- What is expected: Below are some entries. Reproduce them word for word.
• • • •
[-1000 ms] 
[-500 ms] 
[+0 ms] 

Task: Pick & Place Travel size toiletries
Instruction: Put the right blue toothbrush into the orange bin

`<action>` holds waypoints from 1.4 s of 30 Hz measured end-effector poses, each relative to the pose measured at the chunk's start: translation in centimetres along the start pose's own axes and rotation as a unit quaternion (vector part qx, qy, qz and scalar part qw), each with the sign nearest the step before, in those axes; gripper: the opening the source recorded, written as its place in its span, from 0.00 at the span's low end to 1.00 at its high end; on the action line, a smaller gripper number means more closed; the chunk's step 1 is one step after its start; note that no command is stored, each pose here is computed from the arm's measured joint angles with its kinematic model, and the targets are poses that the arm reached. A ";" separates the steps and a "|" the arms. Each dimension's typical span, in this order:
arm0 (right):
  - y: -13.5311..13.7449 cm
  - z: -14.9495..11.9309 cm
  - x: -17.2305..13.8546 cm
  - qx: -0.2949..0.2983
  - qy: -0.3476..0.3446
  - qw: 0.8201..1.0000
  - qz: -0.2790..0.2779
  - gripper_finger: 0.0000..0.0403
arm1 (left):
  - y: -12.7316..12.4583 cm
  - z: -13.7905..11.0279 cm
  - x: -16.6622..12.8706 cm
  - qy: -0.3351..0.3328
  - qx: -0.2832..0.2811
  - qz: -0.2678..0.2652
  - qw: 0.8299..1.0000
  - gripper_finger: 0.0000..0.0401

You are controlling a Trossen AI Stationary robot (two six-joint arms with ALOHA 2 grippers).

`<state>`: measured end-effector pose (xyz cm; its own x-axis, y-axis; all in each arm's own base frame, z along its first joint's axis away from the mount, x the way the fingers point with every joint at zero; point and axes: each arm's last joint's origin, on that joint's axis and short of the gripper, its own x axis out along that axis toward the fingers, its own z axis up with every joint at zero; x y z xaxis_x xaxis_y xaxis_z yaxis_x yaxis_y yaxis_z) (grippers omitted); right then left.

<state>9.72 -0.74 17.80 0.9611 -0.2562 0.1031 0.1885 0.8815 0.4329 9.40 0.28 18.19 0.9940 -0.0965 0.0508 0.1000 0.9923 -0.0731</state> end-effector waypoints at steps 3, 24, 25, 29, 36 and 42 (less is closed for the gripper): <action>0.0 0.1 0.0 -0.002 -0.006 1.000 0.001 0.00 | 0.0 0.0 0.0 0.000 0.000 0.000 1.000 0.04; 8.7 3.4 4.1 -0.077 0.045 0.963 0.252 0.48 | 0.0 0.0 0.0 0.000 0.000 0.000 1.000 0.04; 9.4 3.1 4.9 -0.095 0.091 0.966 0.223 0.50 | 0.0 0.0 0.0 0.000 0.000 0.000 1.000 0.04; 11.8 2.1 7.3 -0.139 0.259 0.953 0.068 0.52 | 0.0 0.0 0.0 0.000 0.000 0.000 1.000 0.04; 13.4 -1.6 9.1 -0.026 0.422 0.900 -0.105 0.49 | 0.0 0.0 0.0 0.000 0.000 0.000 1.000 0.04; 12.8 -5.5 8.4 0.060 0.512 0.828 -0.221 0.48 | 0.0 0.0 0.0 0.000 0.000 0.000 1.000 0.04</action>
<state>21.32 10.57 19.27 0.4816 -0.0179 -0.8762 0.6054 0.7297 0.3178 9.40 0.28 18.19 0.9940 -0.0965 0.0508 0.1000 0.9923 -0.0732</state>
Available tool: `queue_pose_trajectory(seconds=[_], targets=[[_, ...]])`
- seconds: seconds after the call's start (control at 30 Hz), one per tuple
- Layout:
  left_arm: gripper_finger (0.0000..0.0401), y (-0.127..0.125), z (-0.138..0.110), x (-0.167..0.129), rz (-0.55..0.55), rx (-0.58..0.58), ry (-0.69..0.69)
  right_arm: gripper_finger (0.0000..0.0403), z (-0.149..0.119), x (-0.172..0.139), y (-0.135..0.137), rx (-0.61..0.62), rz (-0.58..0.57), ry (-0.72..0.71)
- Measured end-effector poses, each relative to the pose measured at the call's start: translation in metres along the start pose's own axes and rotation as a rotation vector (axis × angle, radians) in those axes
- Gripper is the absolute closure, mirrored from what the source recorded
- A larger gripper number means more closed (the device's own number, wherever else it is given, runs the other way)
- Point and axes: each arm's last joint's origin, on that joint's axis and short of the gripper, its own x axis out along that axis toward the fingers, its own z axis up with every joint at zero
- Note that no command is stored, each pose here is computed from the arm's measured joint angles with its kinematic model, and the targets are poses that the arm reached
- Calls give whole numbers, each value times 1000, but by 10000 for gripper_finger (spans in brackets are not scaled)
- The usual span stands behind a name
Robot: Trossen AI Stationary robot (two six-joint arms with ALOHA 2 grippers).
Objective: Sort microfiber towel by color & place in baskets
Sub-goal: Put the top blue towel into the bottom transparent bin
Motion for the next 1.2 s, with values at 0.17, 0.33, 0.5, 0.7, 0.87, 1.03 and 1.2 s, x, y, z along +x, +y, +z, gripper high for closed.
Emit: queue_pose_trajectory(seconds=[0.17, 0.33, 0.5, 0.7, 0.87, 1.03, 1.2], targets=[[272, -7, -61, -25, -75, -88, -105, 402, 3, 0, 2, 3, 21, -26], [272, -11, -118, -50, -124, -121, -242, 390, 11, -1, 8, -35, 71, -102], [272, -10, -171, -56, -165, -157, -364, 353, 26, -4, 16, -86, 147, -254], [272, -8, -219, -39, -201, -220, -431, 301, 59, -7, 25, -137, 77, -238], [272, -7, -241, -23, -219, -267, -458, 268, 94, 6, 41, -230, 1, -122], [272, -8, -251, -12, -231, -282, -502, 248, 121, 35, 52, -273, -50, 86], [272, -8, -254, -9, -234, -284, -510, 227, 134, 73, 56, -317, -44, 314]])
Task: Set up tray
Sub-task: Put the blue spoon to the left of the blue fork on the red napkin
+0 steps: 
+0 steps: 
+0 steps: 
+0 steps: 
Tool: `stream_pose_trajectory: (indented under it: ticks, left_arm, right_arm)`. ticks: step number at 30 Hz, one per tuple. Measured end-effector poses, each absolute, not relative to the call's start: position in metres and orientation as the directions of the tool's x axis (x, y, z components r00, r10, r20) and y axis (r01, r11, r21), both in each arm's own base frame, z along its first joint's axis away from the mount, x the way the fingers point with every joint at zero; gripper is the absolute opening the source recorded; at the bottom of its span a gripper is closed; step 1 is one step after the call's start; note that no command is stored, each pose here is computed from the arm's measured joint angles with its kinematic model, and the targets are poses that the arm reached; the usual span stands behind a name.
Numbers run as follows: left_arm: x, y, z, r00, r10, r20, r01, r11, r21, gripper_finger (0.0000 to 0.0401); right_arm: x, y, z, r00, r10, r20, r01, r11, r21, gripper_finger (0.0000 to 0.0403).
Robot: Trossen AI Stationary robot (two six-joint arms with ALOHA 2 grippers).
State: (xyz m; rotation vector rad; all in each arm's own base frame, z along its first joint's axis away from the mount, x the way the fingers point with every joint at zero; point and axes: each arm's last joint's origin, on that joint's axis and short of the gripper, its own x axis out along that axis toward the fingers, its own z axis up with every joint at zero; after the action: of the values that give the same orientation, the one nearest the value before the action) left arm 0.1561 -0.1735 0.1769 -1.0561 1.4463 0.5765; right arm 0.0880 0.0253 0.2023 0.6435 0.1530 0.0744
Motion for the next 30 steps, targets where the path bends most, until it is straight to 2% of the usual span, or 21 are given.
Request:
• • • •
- Reply to the task:
[-1000 ms] 
[-500 ms] 
[+0 ms] 

Task: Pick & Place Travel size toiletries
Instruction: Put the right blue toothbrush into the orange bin

`<action>` holds waypoints from 1.4 s of 30 Hz measured end-effector poses, each relative to the pose measured at the chunk's start: translation in centimetres along the start pose's own axes and rotation as a unit quaternion (vector part qx, qy, qz and scalar part qw), each with the sign nearest the step before, in those axes; gripper: the opening the source recorded, written as its place in its span, from 0.00 at the span's low end to 1.00 at its high end; on the action line, a smaller gripper number means more closed; the chunk's step 1 is one step after its start; note that no command is stored, each pose here is computed from the arm's measured joint angles with its kinematic model, and the targets are poses that the arm reached. A ";" separates the steps and a "|" the arms. Each dimension's typical span, in this order:
arm0 (right):
  - y: -13.5311..13.7449 cm
  - z: -14.9495..11.9309 cm
  - x: -17.2305..13.8546 cm
  - qx: -0.2949..0.2983
  - qy: -0.3476..0.3446
  - qw: 0.8201..1.0000
  - qz: -0.2790..0.2779
  - gripper_finger: 0.0000..0.0403
arm1 (left):
  - y: -12.7316..12.4583 cm
  - z: -13.7905..11.0279 cm
  - x: -16.6622..12.8706 cm
  - qy: -0.3351..0.3328
  - qx: -0.2832..0.2811
  - qz: -0.2678..0.2652
  - qw: 0.8299..1.0000
  - gripper_finger: 0.0000..0.0401

You are controlling a Trossen AI Stationary robot (two six-joint arms with ALOHA 2 grippers).

`<state>`: measured end-effector pose (xyz cm; its own x-axis, y-axis; all in each arm's own base frame, z along its first joint's axis away from the mount, x the way the fingers point with every joint at zero; point and axes: each arm's last joint's origin, on that joint's axis and short of the gripper, its own x axis out along that axis toward the fingers, its own z axis up with every joint at zero; x y z xaxis_x xaxis_y xaxis_z yaxis_x yaxis_y yaxis_z) (grippers omitted); right then left.

<state>9.72 -0.74 17.80 0.9611 -0.2562 0.1031 0.1885 0.8815 0.4329 9.40 0.28 18.19 0.9940 -0.0965 0.0508 0.1000 0.9923 -0.0731</state> end-effector waypoints at steps 3, 24, 25, 29, 36 and 42 (less is closed for the gripper): <action>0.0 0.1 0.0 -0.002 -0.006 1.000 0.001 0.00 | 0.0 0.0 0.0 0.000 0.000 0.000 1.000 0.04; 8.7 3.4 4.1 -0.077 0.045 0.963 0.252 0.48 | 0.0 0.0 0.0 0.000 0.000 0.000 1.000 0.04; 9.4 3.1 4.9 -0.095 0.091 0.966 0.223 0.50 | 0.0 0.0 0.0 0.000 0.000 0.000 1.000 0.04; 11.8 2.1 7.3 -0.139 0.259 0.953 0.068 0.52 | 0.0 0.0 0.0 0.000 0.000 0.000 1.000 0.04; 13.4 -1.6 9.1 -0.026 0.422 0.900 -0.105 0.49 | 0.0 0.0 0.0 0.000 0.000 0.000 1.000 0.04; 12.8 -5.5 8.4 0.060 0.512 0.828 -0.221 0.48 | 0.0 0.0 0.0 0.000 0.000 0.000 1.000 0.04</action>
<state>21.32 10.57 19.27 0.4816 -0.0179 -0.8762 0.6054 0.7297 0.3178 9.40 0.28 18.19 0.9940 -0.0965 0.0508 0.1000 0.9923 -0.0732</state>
Available tool: `queue_pose_trajectory(seconds=[_], targets=[[_, ...]])`
- seconds: seconds after the call's start (control at 30 Hz), one per tuple
- Layout:
  left_arm: gripper_finger (0.0000..0.0401), y (-0.127..0.125), z (-0.138..0.110), x (-0.167..0.129), rz (-0.55..0.55), rx (-0.58..0.58), ry (-0.69..0.69)
  right_arm: gripper_finger (0.0000..0.0403), z (-0.149..0.119), x (-0.172..0.139), y (-0.135..0.137), rx (-0.61..0.62), rz (-0.58..0.57), ry (-0.72..0.71)
- Measured end-effector poses, each relative to the pose measured at the call's start: translation in metres along the start pose's own axes and rotation as a rotation vector (axis × angle, radians) in those axes
- Gripper is the absolute closure, mirrored from what the source recorded
- A larger gripper number means more closed (the device's own number, wherever else it is given, runs the other way)
- Point and axes: each arm's last joint's origin, on that joint's axis and short of the gripper, its own x axis out along that axis toward the fingers, its own z axis up with every joint at zero
- Note that no command is stored, each pose here is computed from the arm's measured joint angles with its kinematic model, and the targets are poses that the arm reached
- Calls give whole numbers, each value times 1000, but by 10000 for gripper_finger (spans in brackets are not scaled)
- The usual span stands behind a name
Robot: Trossen AI Stationary robot (two six-joint arms with ALOHA 2 grippers).
Objective: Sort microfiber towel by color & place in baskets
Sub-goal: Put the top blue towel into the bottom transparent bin
Motion for the next 1.2 s, with values at 0.17, 0.33, 0.5, 0.7, 0.87, 1.03 and 1.2 s, x, y, z along +x, +y, +z, gripper high for closed.
Emit: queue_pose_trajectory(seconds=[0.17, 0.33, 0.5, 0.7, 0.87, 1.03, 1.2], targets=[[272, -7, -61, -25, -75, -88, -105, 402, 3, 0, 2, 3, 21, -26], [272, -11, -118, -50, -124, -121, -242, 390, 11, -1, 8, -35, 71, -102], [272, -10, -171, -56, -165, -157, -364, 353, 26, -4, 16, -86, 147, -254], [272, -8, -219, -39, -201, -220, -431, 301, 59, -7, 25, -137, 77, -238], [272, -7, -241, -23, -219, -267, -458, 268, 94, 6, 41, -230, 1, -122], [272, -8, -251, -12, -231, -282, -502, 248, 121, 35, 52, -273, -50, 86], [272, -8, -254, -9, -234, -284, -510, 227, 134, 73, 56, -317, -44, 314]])
Task: Set up tray
Sub-task: Put the blue spoon to the left of the blue fork on the red napkin
+0 steps: 
+0 steps: 
+0 steps: 
+0 steps: 
Tool: `stream_pose_trajectory: (indented under it: ticks, left_arm, right_arm)`. ticks: step number at 30 Hz, one per tuple. Measured end-effector poses, each absolute, not relative to the call's start: position in metres and orientation as the directions of the tool's x axis (x, y, z components r00, r10, r20) and y axis (r01, r11, r21), both in each arm's own base frame, z along its first joint's axis away from the mount, x the way the fingers point with every joint at zero; gripper is the absolute opening the source recorded; at the bottom of its span a gripper is closed; step 1 is one step after the call's start; note that no command is stored, each pose here is computed from the arm's measured joint angles with its kinematic model, and the targets are poses that the arm reached; the usual span stands behind a name.
Numbers run as follows: left_arm: x, y, z, r00, r10, r20, r01, r11, r21, gripper_finger (0.0000 to 0.0401); right_arm: x, y, z, r00, r10, r20, r01, r11, r21, gripper_finger (0.0000 to 0.0403).
Robot: Trossen AI Stationary robot (two six-joint arms with ALOHA 2 grippers).
State: (xyz m; rotation vector rad; all in each arm's own base frame, z along its first joint's axis away from the mount, x the way the fingers point with every joint at zero; point and axes: each arm's last joint's origin, on that joint's axis and short of the gripper, its own x axis out along that axis toward the fingers, its own z axis up with every joint at zero; after the action: of the values that give the same orientation, the one nearest the value before the action) left arm 0.1561 -0.1735 0.1769 -1.0561 1.4463 0.5765; right arm 0.0880 0.0253 0.2023 0.6435 0.1530 0.0744
Motion for the next 30 steps, targets where the path bends most, until it is straight to 2% of the usual span, or 21 are given.
Request:

Here the work on this exercise is complete.